EXERCISE OBJECTIVE –
An exact copy of each record is required.

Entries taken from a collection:
- Opening Delimiter -
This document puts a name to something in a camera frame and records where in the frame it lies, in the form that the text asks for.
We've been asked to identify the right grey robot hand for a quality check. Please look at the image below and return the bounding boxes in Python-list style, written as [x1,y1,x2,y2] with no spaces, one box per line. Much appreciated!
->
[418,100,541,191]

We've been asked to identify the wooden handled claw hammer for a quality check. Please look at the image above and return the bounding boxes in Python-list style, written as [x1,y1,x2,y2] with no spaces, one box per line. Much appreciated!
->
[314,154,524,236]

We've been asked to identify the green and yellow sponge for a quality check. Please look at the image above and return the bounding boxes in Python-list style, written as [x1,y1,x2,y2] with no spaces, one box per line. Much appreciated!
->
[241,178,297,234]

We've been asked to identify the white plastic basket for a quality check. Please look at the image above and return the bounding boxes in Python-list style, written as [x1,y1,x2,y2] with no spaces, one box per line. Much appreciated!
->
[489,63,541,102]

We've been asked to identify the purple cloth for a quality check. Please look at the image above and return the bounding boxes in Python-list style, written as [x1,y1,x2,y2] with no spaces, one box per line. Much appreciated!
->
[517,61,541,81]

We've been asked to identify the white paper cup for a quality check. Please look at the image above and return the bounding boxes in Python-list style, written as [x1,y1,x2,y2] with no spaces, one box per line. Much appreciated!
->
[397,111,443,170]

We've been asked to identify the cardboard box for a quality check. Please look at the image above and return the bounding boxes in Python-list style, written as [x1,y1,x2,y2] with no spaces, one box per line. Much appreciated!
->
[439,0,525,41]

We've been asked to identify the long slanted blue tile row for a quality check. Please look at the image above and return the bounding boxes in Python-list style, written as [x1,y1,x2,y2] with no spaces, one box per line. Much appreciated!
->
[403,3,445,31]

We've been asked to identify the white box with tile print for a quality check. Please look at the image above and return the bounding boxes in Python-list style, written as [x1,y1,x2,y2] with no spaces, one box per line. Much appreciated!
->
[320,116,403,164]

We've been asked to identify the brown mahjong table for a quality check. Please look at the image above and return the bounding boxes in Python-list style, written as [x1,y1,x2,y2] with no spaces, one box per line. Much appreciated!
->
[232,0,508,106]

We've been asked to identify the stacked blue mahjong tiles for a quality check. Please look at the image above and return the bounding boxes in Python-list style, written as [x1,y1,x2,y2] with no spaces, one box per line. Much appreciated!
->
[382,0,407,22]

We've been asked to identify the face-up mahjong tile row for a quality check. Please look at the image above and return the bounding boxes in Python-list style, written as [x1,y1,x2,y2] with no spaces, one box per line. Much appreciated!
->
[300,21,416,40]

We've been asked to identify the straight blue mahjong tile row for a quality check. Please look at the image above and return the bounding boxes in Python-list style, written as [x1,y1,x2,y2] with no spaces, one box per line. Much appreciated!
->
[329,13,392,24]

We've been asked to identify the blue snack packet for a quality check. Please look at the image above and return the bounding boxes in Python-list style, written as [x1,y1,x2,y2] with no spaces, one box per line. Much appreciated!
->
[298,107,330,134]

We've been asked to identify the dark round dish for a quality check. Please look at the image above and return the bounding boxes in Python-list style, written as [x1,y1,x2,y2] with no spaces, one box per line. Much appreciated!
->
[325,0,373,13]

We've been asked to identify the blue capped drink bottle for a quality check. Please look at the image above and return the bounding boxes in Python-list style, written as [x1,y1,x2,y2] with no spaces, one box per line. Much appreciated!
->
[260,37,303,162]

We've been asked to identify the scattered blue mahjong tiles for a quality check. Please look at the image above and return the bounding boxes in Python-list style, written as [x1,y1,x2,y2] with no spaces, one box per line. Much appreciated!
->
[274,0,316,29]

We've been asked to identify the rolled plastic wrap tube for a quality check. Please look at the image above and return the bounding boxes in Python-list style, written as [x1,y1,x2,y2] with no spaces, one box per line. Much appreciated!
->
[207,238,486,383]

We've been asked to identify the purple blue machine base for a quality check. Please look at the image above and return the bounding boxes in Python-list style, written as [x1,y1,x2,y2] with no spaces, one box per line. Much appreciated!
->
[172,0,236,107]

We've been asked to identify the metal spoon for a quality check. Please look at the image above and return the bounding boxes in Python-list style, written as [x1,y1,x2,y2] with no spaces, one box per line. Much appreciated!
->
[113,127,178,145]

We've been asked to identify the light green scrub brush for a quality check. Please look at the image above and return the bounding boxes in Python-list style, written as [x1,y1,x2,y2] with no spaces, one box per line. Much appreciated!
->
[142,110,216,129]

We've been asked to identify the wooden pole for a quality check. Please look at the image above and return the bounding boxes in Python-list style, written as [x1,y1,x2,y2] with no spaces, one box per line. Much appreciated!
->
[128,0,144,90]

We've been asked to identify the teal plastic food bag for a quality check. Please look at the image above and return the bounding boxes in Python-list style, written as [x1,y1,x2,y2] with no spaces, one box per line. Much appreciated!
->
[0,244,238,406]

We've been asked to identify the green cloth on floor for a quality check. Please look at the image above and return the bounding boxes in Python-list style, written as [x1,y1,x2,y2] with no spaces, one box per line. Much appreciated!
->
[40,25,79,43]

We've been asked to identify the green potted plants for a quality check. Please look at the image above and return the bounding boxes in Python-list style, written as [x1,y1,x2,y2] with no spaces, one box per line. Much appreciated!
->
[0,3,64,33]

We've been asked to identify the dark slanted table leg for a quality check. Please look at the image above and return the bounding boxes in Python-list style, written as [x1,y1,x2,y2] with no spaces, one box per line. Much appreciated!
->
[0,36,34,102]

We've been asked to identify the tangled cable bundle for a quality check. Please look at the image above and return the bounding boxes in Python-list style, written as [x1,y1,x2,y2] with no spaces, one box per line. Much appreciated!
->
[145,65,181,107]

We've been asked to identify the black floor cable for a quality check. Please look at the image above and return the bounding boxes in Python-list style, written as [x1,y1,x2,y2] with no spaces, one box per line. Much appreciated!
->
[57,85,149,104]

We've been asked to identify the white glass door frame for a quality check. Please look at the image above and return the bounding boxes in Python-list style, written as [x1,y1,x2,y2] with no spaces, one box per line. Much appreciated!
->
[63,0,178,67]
- Closing Delimiter -
SOLVED EXERCISE –
This document puts a name to something in a camera frame and records where in the frame it lies, in the form that the text asks for.
We've been asked to identify the right grey robot hand for a quality check. Please look at the image below and return the bounding boxes in Python-list style, written as [x1,y1,x2,y2] with no spaces, one box per line. Much appreciated!
->
[418,100,541,191]

We've been asked to identify the wooden handled claw hammer for a quality check. Please look at the image above and return the bounding boxes in Python-list style, written as [x1,y1,x2,y2] with no spaces, one box per line. Much appreciated!
->
[314,154,524,236]

We've been asked to identify the green and yellow sponge for a quality check. Please look at the image above and return the bounding boxes in Python-list style, written as [x1,y1,x2,y2] with no spaces, one box per line. Much appreciated!
->
[241,178,297,234]

We've been asked to identify the white plastic basket for a quality check. Please look at the image above and return the bounding boxes in Python-list style, written as [x1,y1,x2,y2] with no spaces, one box per line. Much appreciated!
->
[489,63,541,102]

We've been asked to identify the purple cloth for a quality check. Please look at the image above and return the bounding boxes in Python-list style, written as [x1,y1,x2,y2] with no spaces, one box per line. Much appreciated!
->
[517,61,541,81]

We've been asked to identify the white paper cup for a quality check. Please look at the image above and return the bounding boxes in Python-list style, written as [x1,y1,x2,y2] with no spaces, one box per line. Much appreciated!
->
[397,111,443,170]

We've been asked to identify the cardboard box for a quality check. Please look at the image above and return the bounding boxes in Python-list style, written as [x1,y1,x2,y2] with no spaces, one box per line. Much appreciated!
->
[439,0,525,41]

We've been asked to identify the long slanted blue tile row for a quality check. Please look at the image above and return the bounding boxes in Python-list style, written as [x1,y1,x2,y2] with no spaces, one box per line. Much appreciated!
->
[403,3,445,31]

We've been asked to identify the white box with tile print for a quality check. Please look at the image above and return the bounding boxes in Python-list style, written as [x1,y1,x2,y2] with no spaces, one box per line. Much appreciated!
->
[320,116,403,164]

We've been asked to identify the brown mahjong table for a quality check. Please look at the image above and return the bounding boxes in Python-list style, written as [x1,y1,x2,y2] with no spaces, one box per line. Much appreciated!
->
[232,0,508,106]

We've been asked to identify the stacked blue mahjong tiles for a quality check. Please look at the image above and return the bounding boxes in Python-list style, written as [x1,y1,x2,y2] with no spaces, one box per line. Much appreciated!
->
[382,0,407,22]

We've been asked to identify the face-up mahjong tile row for a quality check. Please look at the image above and return the bounding boxes in Python-list style, written as [x1,y1,x2,y2] with no spaces, one box per line. Much appreciated!
->
[300,21,416,40]

We've been asked to identify the straight blue mahjong tile row for a quality check. Please look at the image above and return the bounding boxes in Python-list style, written as [x1,y1,x2,y2] with no spaces, one box per line. Much appreciated!
->
[329,13,392,24]

We've been asked to identify the blue snack packet for a quality check. Please look at the image above and return the bounding boxes in Python-list style, written as [x1,y1,x2,y2] with no spaces, one box per line. Much appreciated!
->
[298,107,330,134]

We've been asked to identify the dark round dish for a quality check. Please look at the image above and return the bounding boxes in Python-list style, written as [x1,y1,x2,y2] with no spaces, one box per line. Much appreciated!
->
[325,0,373,13]

We've been asked to identify the blue capped drink bottle for a quality check. Please look at the image above and return the bounding boxes in Python-list style, written as [x1,y1,x2,y2] with no spaces, one box per line. Much appreciated!
->
[260,37,303,162]

We've been asked to identify the scattered blue mahjong tiles for a quality check. Please look at the image above and return the bounding boxes in Python-list style, written as [x1,y1,x2,y2] with no spaces, one box per line. Much appreciated!
->
[274,0,316,29]

We've been asked to identify the rolled plastic wrap tube for a quality check. Please look at the image above and return the bounding boxes in Python-list style, written as [x1,y1,x2,y2] with no spaces, one box per line. Much appreciated!
->
[207,238,486,383]

We've been asked to identify the purple blue machine base for a quality check. Please look at the image above and return the bounding boxes in Python-list style, written as [x1,y1,x2,y2] with no spaces, one box per line. Much appreciated!
->
[172,0,236,107]

We've been asked to identify the metal spoon for a quality check. Please look at the image above and return the bounding boxes in Python-list style, written as [x1,y1,x2,y2] with no spaces, one box per line. Much appreciated!
->
[113,127,178,145]

We've been asked to identify the light green scrub brush for a quality check. Please look at the image above and return the bounding boxes in Python-list style, written as [x1,y1,x2,y2] with no spaces, one box per line. Much appreciated!
->
[142,110,216,129]

We've been asked to identify the wooden pole for a quality check. Please look at the image above and return the bounding boxes in Python-list style, written as [x1,y1,x2,y2] with no spaces, one box per line. Much appreciated!
->
[128,0,144,90]

We've been asked to identify the teal plastic food bag for a quality check. Please look at the image above and return the bounding boxes in Python-list style, written as [x1,y1,x2,y2] with no spaces, one box per line. Much appreciated!
->
[0,244,238,406]

We've been asked to identify the green cloth on floor for a quality check. Please look at the image above and return the bounding boxes in Python-list style, written as [x1,y1,x2,y2] with no spaces, one box per line. Much appreciated!
->
[40,25,79,43]

We've been asked to identify the green potted plants for a quality check. Please look at the image above and return the bounding boxes in Python-list style, written as [x1,y1,x2,y2] with no spaces, one box per line. Much appreciated!
->
[0,3,64,33]

We've been asked to identify the dark slanted table leg for a quality check. Please look at the image above and return the bounding boxes in Python-list style, written as [x1,y1,x2,y2] with no spaces, one box per line. Much appreciated!
->
[0,36,34,102]

We've been asked to identify the tangled cable bundle for a quality check. Please look at the image above and return the bounding boxes in Python-list style, written as [x1,y1,x2,y2] with no spaces, one box per line. Much appreciated!
->
[145,65,181,107]

We've been asked to identify the black floor cable for a quality check. Please look at the image above and return the bounding boxes in Python-list style, written as [x1,y1,x2,y2] with no spaces, one box per line. Much appreciated!
->
[57,85,149,104]

We've been asked to identify the white glass door frame for a quality check. Please look at the image above and return the bounding boxes in Python-list style, written as [x1,y1,x2,y2] with no spaces, one box per line. Much appreciated!
->
[63,0,178,67]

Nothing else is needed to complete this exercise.